Carcinomas are the most common types of cancer, which are formed by epithelial cells that undertake major functions specific to various organs. Normal epithelial cells possess an apical-basal polarity, and are arranged in a sheet-like structure by forming a stable connection with neighboring cells via the apical junctional complex (AJC). When epithelial cells turn cancerous and undergo tumor progression, they are prone to exhibit loss of cell polarity and defects in cell-cell adhesion, which are thought to contribute to invasiveness and metastasis, at which stage effective cancer treatment options are limited. Targeting the restoration of cell-cell adhesion may be one way to limit or prevent tumor invasion or metastasis, however, to date no such therapy has been developed.

In a study by led by research scientist Shoko Ito of the CDB’s Laboratory for Cell Adhesion and Tissue Patterning (Takeichi Masatoshi, Team Leader), she and her collaborators demonstrated that microtubule polymerizing inhibitors (MTIs) can restore cell-cell adhesion in adhesion-defective colon carcinoma cells. The further analyzed the mechanism at work, found that inhibiting microtubule polymerization activated RhoA to mediate the contractions of the actomyosin complex near the cell’s apical cortex. The mechanical force of this contraction is transmitted to the cell boundaries, to recruit a mechanosensitive factor vinculin and other adhesion regulators to induce rebuilding of AJCs. Their findings were published in the online journal, Nature Communications.

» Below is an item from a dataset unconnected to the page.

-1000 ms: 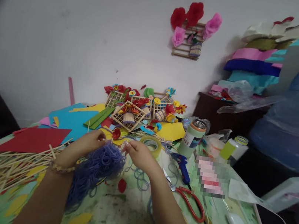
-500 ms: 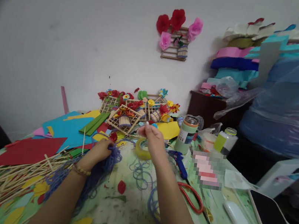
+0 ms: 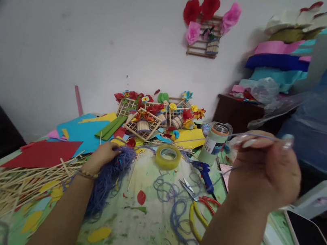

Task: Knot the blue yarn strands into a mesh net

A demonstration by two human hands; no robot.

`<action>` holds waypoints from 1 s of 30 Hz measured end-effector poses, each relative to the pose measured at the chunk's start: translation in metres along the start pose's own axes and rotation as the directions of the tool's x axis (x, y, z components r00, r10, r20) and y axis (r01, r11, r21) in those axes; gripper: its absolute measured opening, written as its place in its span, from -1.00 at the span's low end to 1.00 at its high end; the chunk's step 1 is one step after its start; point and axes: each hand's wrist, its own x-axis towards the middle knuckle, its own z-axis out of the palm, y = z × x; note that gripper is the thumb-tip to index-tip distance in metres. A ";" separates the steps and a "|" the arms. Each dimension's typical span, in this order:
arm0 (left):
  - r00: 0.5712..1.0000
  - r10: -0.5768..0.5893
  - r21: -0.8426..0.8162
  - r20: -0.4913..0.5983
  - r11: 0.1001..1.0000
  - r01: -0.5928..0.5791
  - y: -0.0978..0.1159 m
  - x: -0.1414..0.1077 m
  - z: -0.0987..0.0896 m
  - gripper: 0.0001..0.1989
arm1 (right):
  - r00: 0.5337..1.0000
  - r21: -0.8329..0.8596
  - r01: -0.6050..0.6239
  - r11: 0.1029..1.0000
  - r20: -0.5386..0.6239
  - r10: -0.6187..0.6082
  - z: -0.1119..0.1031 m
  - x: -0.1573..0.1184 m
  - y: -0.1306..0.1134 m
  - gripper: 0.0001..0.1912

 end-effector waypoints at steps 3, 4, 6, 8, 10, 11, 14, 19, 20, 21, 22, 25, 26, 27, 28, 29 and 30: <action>0.995 0.041 -0.050 -0.088 0.998 -0.046 0.006 -0.002 -0.012 -0.71 | 0.998 -0.086 0.003 0.996 0.069 0.003 0.024 0.010 -0.001 -0.69; 0.993 0.059 -0.080 -0.106 0.994 -0.068 0.008 -0.003 -0.016 -0.70 | 0.995 -0.118 0.004 0.993 0.100 0.008 0.033 0.015 -0.002 -0.70; 0.989 0.093 -0.162 -0.113 0.981 -0.111 0.014 -0.006 -0.022 -0.70 | 0.982 -0.200 0.005 0.980 0.184 0.032 0.049 0.024 -0.003 -0.70; 0.988 0.118 -0.256 -0.098 0.957 -0.139 0.020 -0.010 -0.025 -0.68 | 0.954 -0.296 0.014 0.955 0.290 0.076 0.062 0.032 0.000 -0.68; 0.988 0.129 -0.349 -0.088 0.925 -0.152 0.025 -0.013 -0.025 -0.64 | 0.917 -0.324 0.009 0.946 0.379 0.121 0.076 0.036 0.005 -0.67; 0.987 0.131 -0.389 -0.088 0.908 -0.155 0.028 -0.015 -0.025 -0.62 | 0.904 -0.298 -0.007 0.955 0.407 0.133 0.083 0.037 0.007 -0.66; 0.985 0.146 -0.497 -0.087 0.851 -0.170 0.037 -0.019 -0.023 -0.57 | 0.898 -0.129 -0.083 0.988 0.419 0.130 0.109 0.033 0.009 -0.66; 0.964 0.261 -0.705 -0.056 0.674 -0.223 0.061 -0.030 -0.028 -0.57 | 0.769 0.012 -0.170 0.985 0.627 0.125 0.149 0.003 -0.004 -0.53; 0.960 0.273 -0.706 -0.064 0.668 -0.237 0.066 -0.033 -0.029 -0.56 | 0.704 0.035 -0.167 0.985 0.704 0.094 0.154 -0.004 -0.007 -0.58; 0.956 0.283 -0.697 -0.078 0.670 -0.255 0.070 -0.037 -0.030 -0.55 | 0.654 0.055 -0.170 0.984 0.753 0.071 0.159 -0.009 -0.008 -0.68; 0.951 0.295 -0.680 -0.097 0.678 -0.280 0.074 -0.040 -0.030 -0.55 | 0.635 0.070 -0.179 0.981 0.770 0.061 0.163 -0.013 -0.009 -0.80; 0.944 0.252 -0.568 -0.215 0.754 -0.330 0.081 -0.046 -0.027 -0.58 | 0.732 0.086 -0.235 0.968 0.671 0.119 0.169 -0.014 -0.010 -0.83; 0.940 0.214 -0.521 -0.267 0.788 -0.328 0.082 -0.047 -0.026 -0.58 | 0.774 0.112 -0.266 0.957 0.617 0.143 0.169 -0.011 -0.010 -0.82; 0.938 0.190 -0.496 -0.291 0.808 -0.318 0.083 -0.047 -0.025 -0.59 | 0.804 0.154 -0.302 0.941 0.571 0.165 0.169 -0.008 -0.010 -0.81; 0.942 0.189 -0.508 -0.277 0.803 -0.310 0.084 -0.047 -0.024 -0.59 | 0.821 0.200 -0.347 0.916 0.537 0.194 0.167 -0.005 -0.010 -0.79; 0.951 0.211 -0.555 -0.227 0.774 -0.304 0.085 -0.047 -0.023 -0.59 | 0.828 0.246 -0.399 0.883 0.510 0.232 0.166 -0.002 -0.009 -0.77; 0.956 0.244 -0.621 -0.161 0.728 -0.291 0.086 -0.047 -0.023 -0.60 | 0.829 0.286 -0.446 0.848 0.490 0.270 0.165 0.001 -0.009 -0.75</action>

Cell-cell adhesion in epithelial cells are generally stable, and are mediated by cadherins and associated cytoplasmic proteins that organize into the cadherin-catenin complex (CCC). In many types of cancer cells, however, this adhesion complex becomes defective, leading to disruption of cell-cell adhesion and thereby promoting invasion and metastasis. The laboratory and other groups have previously identified colon carcinoma cell lines that could not organize proper junctions, despite the cells expressing core components of the CCC. They also discovered that these carcinoma cell lines could at times reorganize relatively normal junctions following treatment with different chemicals, but the mechanism involved in the reorganization was not known.

In collaboration with RIKEN’s Program for Drug Discovery and Medical Technology Platforms, Ito used HT29 cells, a colon carcinoma cell line that is known to express CCC components yet exhibit adhesion defects, to carry out a comprehensive screening for chemical compounds that restore AJCs. The screening picked up 124 different types of chemical compounds out of a library of 160,960, which appeared to effectively restore junctions. Approximately 80% of these 124 compounds identified were microtubule-depolymerizing drugs, or MTIs. The team also found that following MTI treatment, the HT29 cells not only reorganized relatively normal AJCs, but also re-established apical-basal polarity.

Ito and her collaborators next examined how MTIs restored AJCs. When microtubules undergo depolymerization, the Rho guanine nucleotide exchange factor, GEF-H1, becomes activated. GEF-H1 in turn activates RhoA, and RhoA will activate cortical myosin-II via the Rho/ROCK pathway. The team analyzed time-lapse movies of HT29 cells treated with the MTI nocodazole and observed actomyosin condensing and contracting inwards. Under super-resolution microscopy, they observed that the myosin-IIA heavy chain (MHC-IIA) was organized into a striated pattern, similar to that seen in muscle sarcomeres. F-actin, which can bind to myosin-II, were also seen to reorganize into filamentous structures along the cell boundaries creating tensile forces along the cell’s apical surface. The tensile force in turn helps to recruit vinculin, a mechanosensitive molecule, to the cell boundaries to further recruit other actin regulatory molecules to restore AJC.

“In this study, we showed how activation of RhoA by MTIs can restore cell adhesion in colon carcinoma cells, and further, that the MTI treatment step could be skipped as long as RhoA was activated in some manner. As other groups have reported that human cancer cells exhibit abnormal apical RhoA activity, disruption of RhoA-mediated cell adhesion may be a feature common to many cancer cells,” says Takeichi. “Why cell adhesion becomes disrupted in carcinoma cells, and the mechanism underlying this phenomenon remains unknown. But, if we can find a way to regulate RhoA activity to restore functional junctions, it may lead to a new therapeutic approach for controlling cancer metastasis or invasion.”